WORK TO BE COMPLETED:
For each line below, print it again exactly as shown.

RECORDED INFORMATION:
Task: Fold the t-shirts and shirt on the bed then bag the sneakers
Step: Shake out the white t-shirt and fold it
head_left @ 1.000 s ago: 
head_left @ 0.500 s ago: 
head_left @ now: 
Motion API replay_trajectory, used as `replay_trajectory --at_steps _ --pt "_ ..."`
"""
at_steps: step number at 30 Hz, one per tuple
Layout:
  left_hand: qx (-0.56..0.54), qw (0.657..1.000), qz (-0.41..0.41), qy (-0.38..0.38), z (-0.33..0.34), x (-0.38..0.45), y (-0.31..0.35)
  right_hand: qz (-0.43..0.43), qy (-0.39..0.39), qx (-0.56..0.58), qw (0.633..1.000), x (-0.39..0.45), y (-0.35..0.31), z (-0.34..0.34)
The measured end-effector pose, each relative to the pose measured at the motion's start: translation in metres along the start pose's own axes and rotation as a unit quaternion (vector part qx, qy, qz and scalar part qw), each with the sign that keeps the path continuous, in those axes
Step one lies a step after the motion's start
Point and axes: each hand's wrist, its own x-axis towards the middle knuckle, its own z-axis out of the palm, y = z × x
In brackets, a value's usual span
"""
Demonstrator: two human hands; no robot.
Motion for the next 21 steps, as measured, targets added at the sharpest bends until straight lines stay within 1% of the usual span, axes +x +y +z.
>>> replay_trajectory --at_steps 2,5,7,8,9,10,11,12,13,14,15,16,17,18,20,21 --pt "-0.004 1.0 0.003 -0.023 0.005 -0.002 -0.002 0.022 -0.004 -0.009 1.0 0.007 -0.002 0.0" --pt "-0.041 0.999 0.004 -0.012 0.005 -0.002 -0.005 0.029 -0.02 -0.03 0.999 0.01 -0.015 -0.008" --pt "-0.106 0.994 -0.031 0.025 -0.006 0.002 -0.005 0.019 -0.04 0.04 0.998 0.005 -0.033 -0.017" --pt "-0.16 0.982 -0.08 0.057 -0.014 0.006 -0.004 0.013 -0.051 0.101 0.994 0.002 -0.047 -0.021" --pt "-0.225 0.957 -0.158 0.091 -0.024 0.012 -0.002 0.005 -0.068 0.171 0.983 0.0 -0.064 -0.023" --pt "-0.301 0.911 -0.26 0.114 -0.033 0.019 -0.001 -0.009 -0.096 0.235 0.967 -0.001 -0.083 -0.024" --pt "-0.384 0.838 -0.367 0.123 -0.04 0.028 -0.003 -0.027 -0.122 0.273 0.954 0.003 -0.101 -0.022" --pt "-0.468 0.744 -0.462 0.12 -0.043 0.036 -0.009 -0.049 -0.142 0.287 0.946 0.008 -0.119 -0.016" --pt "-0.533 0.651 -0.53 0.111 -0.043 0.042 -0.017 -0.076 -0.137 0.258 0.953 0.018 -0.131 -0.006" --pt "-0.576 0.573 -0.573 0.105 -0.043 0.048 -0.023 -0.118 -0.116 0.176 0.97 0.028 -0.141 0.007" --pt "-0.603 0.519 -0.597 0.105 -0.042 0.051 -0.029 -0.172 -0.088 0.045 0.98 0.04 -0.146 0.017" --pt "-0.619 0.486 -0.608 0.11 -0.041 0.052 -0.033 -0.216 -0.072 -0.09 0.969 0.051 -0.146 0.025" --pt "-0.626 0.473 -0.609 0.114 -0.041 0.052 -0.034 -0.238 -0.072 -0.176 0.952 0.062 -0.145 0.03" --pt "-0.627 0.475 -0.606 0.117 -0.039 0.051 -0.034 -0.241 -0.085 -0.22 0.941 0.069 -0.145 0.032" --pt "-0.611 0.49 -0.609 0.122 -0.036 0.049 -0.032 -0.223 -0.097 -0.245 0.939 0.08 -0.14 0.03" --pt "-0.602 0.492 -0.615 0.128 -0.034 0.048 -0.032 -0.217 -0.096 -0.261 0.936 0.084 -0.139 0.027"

EXERCISE ANSWER:
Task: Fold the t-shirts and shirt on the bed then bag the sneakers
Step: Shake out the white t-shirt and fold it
head_left @ 1.000 s ago: 
head_left @ 0.500 s ago: 
head_left @ now: 
Motion API replay_trajectory, used as `replay_trajectory --at_steps _ --pt "_ ..."`
"""
at_steps: step number at 30 Hz, one per tuple
Layout:
  left_hand: qx (-0.56..0.54), qw (0.657..1.000), qz (-0.41..0.41), qy (-0.38..0.38), z (-0.33..0.34), x (-0.38..0.45), y (-0.31..0.35)
  right_hand: qz (-0.43..0.43), qy (-0.39..0.39), qx (-0.56..0.58), qw (0.633..1.000), x (-0.39..0.45), y (-0.35..0.31), z (-0.34..0.34)
The measured end-effector pose, each relative to the pose measured at the motion's start: translation in metres along the start pose's own axes and rotation as a unit quaternion (vector part qx, qy, qz and scalar part qw), each with the sign that keeps the path continuous, in those axes
Step one lies a step after the motion's start
Point and axes: each hand's wrist, its own x-axis towards the middle knuckle, its own z-axis out of the palm, y = z × x
In brackets, a value's usual span
"""
Demonstrator: two human hands; no robot.
Motion for the next 21 steps, as measured, targets added at the sharpest bends until straight lines stay within 1% of the usual span, axes +x +y +z.
>>> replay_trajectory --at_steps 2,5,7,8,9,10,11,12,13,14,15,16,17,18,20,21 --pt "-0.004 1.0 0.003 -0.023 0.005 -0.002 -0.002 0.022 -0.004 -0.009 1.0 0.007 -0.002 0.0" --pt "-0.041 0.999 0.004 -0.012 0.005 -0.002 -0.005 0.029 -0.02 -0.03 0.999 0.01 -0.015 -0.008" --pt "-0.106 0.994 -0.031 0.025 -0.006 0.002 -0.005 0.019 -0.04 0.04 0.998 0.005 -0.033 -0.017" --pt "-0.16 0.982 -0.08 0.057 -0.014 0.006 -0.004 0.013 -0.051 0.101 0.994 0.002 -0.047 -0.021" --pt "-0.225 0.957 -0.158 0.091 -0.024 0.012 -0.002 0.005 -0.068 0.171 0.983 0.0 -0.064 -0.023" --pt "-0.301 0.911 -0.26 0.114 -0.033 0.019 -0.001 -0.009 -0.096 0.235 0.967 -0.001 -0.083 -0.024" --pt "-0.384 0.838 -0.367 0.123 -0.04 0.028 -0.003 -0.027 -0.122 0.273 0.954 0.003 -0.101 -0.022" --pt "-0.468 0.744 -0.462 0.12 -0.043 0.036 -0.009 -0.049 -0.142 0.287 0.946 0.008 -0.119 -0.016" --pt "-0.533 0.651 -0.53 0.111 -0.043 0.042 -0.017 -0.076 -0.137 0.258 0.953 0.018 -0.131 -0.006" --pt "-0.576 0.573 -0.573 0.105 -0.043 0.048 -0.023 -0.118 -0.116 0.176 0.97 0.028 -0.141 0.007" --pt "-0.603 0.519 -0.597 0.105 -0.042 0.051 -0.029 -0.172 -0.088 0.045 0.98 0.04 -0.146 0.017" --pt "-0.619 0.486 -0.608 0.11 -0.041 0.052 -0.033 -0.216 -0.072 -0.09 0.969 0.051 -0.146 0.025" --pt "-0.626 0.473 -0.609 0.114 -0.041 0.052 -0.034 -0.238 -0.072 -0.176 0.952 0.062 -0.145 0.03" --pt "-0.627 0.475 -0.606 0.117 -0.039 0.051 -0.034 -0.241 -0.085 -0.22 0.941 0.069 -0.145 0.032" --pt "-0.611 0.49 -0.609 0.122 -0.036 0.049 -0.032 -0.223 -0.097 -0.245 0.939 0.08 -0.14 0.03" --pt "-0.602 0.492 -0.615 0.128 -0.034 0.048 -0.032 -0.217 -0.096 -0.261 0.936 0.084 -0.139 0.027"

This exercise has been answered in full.